Partially Filled Array
An array where only the beginning segment holds valid data. The rest is ignored/garbage. Requires a variable (`used`) to track the valid count.
Class Invariant
A set of rules that dictate exactly how the private member variables represent the abstract state of the object. Example: 'The items are stored in `data[0]` through `data[used-1]`.'
Internal Iterator
Functions (`start`, `advance`, `current`) that allow a user to step through the items of a container one at a time, controlled by the object's internal state.
Pointer
A variable that stores the memory address of another variable or dynamic memory location.
Address Operator (`&`)
Returns the memory address of a variable. Example: `&my_var`.
Dereferencing Operator (`*`)
Accesses the value stored at the memory address held by a pointer. Example: `*ptr = 42;`.
`new` Operator
Allocates memory on the heap. Returns a pointer to the newly allocated memory.
`delete` Operator
Releases memory previously allocated with `new` back to the heap. Failure to do this causes a memory leak.
`delete[]` Operator
Releases memory previously allocated for a dynamic array with `new[]`.
Stack Memory
Memory managed automatically by the compiler for local variables and function calls. Fast, but limited size (Stack Overflow risk). Variables die when the function returns.
Heap Memory (Free Store)
Memory managed manually by the programmer (using `new`/`delete`).
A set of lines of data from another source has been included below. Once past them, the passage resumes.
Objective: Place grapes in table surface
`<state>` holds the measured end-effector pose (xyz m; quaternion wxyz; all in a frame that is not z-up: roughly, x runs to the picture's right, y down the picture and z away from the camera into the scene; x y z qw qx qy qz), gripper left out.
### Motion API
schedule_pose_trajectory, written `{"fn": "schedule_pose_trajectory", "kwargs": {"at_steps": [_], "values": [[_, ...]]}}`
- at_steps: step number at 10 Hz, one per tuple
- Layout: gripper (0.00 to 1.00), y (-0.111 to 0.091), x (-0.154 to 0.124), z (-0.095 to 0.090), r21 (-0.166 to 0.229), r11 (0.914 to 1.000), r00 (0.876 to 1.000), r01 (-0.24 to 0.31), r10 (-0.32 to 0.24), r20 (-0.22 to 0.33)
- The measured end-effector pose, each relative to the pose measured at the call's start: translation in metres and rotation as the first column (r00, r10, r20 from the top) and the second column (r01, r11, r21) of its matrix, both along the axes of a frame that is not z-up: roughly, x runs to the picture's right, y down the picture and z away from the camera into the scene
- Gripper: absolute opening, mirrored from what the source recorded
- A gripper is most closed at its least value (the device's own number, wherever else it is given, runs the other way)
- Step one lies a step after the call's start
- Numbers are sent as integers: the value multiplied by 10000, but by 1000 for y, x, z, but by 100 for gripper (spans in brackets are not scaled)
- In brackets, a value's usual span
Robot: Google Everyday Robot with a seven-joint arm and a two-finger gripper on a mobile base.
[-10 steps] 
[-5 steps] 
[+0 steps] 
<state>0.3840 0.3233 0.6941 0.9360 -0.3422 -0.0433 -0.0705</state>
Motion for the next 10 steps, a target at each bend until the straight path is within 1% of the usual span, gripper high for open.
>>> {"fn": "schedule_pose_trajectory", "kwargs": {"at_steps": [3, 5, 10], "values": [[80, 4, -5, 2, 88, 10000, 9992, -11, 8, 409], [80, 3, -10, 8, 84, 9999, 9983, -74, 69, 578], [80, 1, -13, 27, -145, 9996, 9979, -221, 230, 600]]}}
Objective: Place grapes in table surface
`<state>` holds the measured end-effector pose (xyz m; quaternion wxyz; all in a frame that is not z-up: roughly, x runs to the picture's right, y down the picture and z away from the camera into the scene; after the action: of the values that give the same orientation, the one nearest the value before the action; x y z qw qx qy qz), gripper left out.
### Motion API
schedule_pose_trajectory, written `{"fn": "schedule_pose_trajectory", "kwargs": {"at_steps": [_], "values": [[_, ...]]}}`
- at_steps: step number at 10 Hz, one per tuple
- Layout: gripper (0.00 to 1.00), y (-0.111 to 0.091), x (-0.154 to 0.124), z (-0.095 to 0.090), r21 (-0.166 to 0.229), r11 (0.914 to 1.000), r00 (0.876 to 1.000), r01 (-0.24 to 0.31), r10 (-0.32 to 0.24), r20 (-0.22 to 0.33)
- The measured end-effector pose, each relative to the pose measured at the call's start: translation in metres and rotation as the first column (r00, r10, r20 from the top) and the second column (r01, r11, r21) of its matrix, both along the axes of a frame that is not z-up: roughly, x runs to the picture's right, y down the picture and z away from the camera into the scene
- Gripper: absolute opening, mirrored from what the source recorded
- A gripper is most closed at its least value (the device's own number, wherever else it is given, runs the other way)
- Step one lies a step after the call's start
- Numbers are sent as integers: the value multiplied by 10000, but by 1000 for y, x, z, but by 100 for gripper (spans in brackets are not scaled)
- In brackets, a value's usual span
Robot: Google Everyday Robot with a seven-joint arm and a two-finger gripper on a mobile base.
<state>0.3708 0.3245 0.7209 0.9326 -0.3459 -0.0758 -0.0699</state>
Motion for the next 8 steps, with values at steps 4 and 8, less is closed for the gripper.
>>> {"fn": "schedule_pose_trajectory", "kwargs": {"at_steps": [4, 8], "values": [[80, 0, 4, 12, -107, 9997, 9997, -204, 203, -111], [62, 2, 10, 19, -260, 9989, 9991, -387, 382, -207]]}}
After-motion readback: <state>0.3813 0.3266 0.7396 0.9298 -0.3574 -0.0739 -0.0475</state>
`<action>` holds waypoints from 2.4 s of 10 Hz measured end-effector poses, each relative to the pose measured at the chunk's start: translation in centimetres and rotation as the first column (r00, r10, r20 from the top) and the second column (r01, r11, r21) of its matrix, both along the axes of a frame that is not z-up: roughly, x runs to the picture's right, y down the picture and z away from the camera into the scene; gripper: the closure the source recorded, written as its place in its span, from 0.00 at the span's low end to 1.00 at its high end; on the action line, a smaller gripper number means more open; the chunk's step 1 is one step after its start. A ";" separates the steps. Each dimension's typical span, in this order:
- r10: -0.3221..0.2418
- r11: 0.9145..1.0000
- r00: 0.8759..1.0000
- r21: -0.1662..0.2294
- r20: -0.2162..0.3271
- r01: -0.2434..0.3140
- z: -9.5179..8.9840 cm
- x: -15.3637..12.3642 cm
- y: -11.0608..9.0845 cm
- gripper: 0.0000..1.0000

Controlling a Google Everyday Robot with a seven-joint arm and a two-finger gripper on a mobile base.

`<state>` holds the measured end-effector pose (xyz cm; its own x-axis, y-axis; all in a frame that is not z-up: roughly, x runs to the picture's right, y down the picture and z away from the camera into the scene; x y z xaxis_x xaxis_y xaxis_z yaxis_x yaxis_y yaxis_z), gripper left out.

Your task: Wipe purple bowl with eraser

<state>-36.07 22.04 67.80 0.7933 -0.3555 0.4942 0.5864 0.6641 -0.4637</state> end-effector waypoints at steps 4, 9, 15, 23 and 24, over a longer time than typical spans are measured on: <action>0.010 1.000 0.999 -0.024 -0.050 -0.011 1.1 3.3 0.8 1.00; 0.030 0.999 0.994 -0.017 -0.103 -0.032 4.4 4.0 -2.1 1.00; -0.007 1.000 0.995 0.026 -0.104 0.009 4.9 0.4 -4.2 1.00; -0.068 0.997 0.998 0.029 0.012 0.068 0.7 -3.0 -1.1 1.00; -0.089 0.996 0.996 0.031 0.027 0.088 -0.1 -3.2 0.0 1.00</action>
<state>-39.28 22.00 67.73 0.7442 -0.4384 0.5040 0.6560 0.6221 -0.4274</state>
Larger pool of memory, accessible anywhere until freed.
`bad_alloc`
An exception thrown by the `new` operator if the heap runs out of memory.
Dynamic Array
An array whose size is determined at run time rather than compile time. Created using `new Type[size]`.
`this` Pointer
A keyword that acts as a pointer to the current object inside a member function. Used to disambiguate parameters or return the object itself (`return *this;`).
Destructor (`~ClassName`)
A member function called automatically when an object is destroyed. Critical for releasing dynamic memory held by the object to prevent leaks.
Copy Constructor
A constructor used to create a new object as a deep copy of an existing object. Prototype: `bag(const bag& source);`
Assignment Operator (`operator=`)
A member function used to assign the state of one existing object to another existing object. Must handle self-assignment and release old memory.
Shallow Copy
Copying only the pointer address. Both objects point to the same heap memory (dangerous).
Deep Copy
Allocating new heap memory and copying the actual data pointed to. Both objects have independent copies (safe).